● **WHAT THE EXERCISE ASKS**: Every entry must be given again exactly.

● **DATA PROVIDED**:
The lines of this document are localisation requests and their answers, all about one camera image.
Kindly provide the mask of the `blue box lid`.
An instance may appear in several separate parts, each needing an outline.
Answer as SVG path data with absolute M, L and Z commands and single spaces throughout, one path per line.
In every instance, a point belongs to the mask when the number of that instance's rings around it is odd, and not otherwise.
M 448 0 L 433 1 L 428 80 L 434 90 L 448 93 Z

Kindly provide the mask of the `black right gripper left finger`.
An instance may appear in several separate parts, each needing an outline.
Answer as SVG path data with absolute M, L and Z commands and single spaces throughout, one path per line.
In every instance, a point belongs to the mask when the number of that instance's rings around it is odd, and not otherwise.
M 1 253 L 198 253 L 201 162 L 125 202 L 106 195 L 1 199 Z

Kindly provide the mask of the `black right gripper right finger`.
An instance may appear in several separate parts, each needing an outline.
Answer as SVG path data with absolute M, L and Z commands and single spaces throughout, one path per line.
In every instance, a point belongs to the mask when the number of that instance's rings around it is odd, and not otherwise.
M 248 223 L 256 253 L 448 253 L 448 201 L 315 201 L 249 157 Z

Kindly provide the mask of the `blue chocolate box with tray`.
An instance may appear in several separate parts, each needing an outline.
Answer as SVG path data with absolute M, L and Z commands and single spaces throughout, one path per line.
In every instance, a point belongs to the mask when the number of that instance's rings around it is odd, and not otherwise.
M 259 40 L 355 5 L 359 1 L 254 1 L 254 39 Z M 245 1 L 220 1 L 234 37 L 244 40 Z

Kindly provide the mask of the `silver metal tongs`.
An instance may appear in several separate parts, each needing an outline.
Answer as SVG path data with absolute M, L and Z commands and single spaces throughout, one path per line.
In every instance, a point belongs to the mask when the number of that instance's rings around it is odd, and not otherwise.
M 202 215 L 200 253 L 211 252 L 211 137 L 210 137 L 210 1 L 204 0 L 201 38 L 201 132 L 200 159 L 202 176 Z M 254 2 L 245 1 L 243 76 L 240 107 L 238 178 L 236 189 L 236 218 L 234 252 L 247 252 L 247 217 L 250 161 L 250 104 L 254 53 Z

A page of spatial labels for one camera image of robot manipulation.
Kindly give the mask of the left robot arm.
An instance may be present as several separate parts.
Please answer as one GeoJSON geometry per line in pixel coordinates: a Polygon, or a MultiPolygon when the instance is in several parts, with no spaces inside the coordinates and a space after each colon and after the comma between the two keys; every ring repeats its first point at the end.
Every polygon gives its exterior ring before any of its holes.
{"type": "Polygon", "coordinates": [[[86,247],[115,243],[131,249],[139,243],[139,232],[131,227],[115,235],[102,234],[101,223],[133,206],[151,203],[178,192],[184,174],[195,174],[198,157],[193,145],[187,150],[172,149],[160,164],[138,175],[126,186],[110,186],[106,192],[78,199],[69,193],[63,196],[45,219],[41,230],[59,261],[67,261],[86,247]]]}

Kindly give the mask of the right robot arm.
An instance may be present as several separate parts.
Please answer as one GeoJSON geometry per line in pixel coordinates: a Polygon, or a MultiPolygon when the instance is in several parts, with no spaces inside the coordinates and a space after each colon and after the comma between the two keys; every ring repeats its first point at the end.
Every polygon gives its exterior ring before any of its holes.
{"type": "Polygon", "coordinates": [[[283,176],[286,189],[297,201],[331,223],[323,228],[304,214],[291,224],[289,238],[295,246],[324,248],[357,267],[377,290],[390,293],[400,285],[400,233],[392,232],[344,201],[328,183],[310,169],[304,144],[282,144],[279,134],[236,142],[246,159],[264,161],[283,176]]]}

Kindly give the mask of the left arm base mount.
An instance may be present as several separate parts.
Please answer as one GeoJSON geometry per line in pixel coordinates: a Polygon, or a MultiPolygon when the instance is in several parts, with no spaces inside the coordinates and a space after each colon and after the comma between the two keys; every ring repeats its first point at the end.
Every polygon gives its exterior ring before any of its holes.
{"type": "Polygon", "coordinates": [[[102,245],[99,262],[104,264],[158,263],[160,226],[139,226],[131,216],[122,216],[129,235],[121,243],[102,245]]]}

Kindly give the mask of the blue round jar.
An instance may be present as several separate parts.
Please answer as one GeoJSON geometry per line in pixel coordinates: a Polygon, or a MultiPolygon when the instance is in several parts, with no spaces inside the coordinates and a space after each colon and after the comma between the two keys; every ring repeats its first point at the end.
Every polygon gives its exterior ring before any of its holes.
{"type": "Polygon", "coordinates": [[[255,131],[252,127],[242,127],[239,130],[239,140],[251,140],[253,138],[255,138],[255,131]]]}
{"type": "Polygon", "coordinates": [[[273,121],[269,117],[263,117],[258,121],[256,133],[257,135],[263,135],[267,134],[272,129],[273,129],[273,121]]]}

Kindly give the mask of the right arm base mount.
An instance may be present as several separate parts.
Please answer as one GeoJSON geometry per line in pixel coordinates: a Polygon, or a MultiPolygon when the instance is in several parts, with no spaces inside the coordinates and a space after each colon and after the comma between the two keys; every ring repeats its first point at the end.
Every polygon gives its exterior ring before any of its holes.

● **OUTPUT OF THE TASK**:
The lines of this document are localisation requests and their answers, all about one camera image.
Kindly provide the mask of the `blue box lid`.
An instance may appear in several separate parts, each needing an outline.
Answer as SVG path data with absolute M, L and Z commands and single spaces throughout, one path per line.
In every instance, a point belongs to the mask when the number of that instance's rings around it is odd, and not otherwise.
M 448 0 L 433 1 L 428 80 L 434 90 L 448 93 Z

Kindly provide the mask of the `black right gripper left finger`.
An instance may appear in several separate parts, each needing an outline.
Answer as SVG path data with absolute M, L and Z commands and single spaces throughout, one path per line.
In every instance, a point belongs to the mask when the number of that instance's rings around it is odd, and not otherwise.
M 1 253 L 198 253 L 201 162 L 125 202 L 106 195 L 1 199 Z

Kindly provide the mask of the `black right gripper right finger`.
An instance may appear in several separate parts, each needing an outline.
Answer as SVG path data with absolute M, L and Z commands and single spaces throughout, one path per line.
In every instance, a point belongs to the mask when the number of that instance's rings around it is odd, and not otherwise.
M 248 223 L 256 253 L 448 253 L 448 201 L 315 201 L 249 157 Z

Kindly provide the mask of the `blue chocolate box with tray`.
An instance may appear in several separate parts, each needing an outline.
Answer as SVG path data with absolute M, L and Z commands and single spaces throughout, one path per line.
In every instance, a point belongs to the mask when the number of that instance's rings around it is odd, and not otherwise.
M 259 40 L 355 5 L 359 1 L 254 1 L 254 39 Z M 245 1 L 220 1 L 234 37 L 244 40 Z

Kindly provide the mask of the `silver metal tongs`.
An instance may appear in several separate parts, each needing an outline.
Answer as SVG path data with absolute M, L and Z commands and single spaces throughout, one path per line.
In every instance, a point belongs to the mask when the number of that instance's rings around it is odd, and not otherwise.
M 202 215 L 200 253 L 211 252 L 211 137 L 210 137 L 210 1 L 204 0 L 201 38 L 201 132 L 200 159 L 202 176 Z M 254 2 L 245 1 L 243 76 L 240 107 L 238 178 L 236 189 L 236 218 L 234 252 L 247 252 L 247 217 L 250 161 L 250 104 L 254 53 Z

A page of spatial labels for one camera image of robot manipulation.
Kindly give the mask of the left robot arm.
An instance may be present as several separate parts.
Please answer as one GeoJSON geometry per line in pixel coordinates: a Polygon, or a MultiPolygon when the instance is in several parts, with no spaces inside the coordinates and a space after each colon and after the comma between the two keys; every ring repeats its first point at the end.
Every polygon gives its exterior ring before any of its holes.
{"type": "Polygon", "coordinates": [[[86,247],[115,243],[131,249],[139,243],[139,232],[131,227],[115,235],[102,234],[101,223],[133,206],[151,203],[178,192],[184,174],[195,174],[198,157],[193,145],[187,150],[172,149],[160,164],[138,175],[126,186],[110,186],[106,192],[78,199],[69,193],[63,196],[45,219],[41,230],[59,261],[67,261],[86,247]]]}

Kindly give the mask of the right robot arm.
An instance may be present as several separate parts.
Please answer as one GeoJSON geometry per line in pixel coordinates: a Polygon, or a MultiPolygon when the instance is in several parts, with no spaces inside the coordinates and a space after each colon and after the comma between the two keys; every ring repeats its first point at the end.
Every polygon gives its exterior ring before any of its holes.
{"type": "Polygon", "coordinates": [[[283,176],[286,189],[297,201],[331,223],[323,228],[304,214],[291,224],[289,238],[295,246],[324,248],[357,267],[377,290],[390,293],[400,285],[400,233],[392,232],[344,201],[328,183],[310,169],[304,144],[282,144],[279,134],[236,142],[246,159],[264,161],[283,176]]]}

Kindly give the mask of the left arm base mount.
An instance may be present as several separate parts.
Please answer as one GeoJSON geometry per line in pixel coordinates: a Polygon, or a MultiPolygon when the instance is in several parts, with no spaces inside the coordinates and a space after each colon and after the comma between the two keys; every ring repeats its first point at the end.
Every polygon gives its exterior ring before any of its holes.
{"type": "Polygon", "coordinates": [[[102,245],[99,262],[104,264],[158,263],[160,226],[139,226],[131,216],[122,216],[129,235],[121,243],[102,245]]]}

Kindly give the mask of the blue round jar.
An instance may be present as several separate parts.
Please answer as one GeoJSON geometry per line in pixel coordinates: a Polygon, or a MultiPolygon when the instance is in several parts, with no spaces inside the coordinates and a space after each colon and after the comma between the two keys; every ring repeats its first point at the end.
Every polygon gives its exterior ring before any of its holes.
{"type": "Polygon", "coordinates": [[[255,131],[252,127],[242,127],[239,130],[239,140],[251,140],[253,138],[255,138],[255,131]]]}
{"type": "Polygon", "coordinates": [[[273,121],[269,117],[263,117],[258,121],[256,133],[257,135],[263,135],[267,134],[272,129],[273,129],[273,121]]]}

Kindly give the mask of the right arm base mount.
An instance may be present as several separate parts.
Please answer as one GeoJSON geometry per line in pixel coordinates: a Polygon, or a MultiPolygon when the instance is in several parts, with no spaces inside the coordinates and a space after each colon and after the comma between the two keys; every ring repeats its first point at the end.
Every polygon gives its exterior ring before any of its holes.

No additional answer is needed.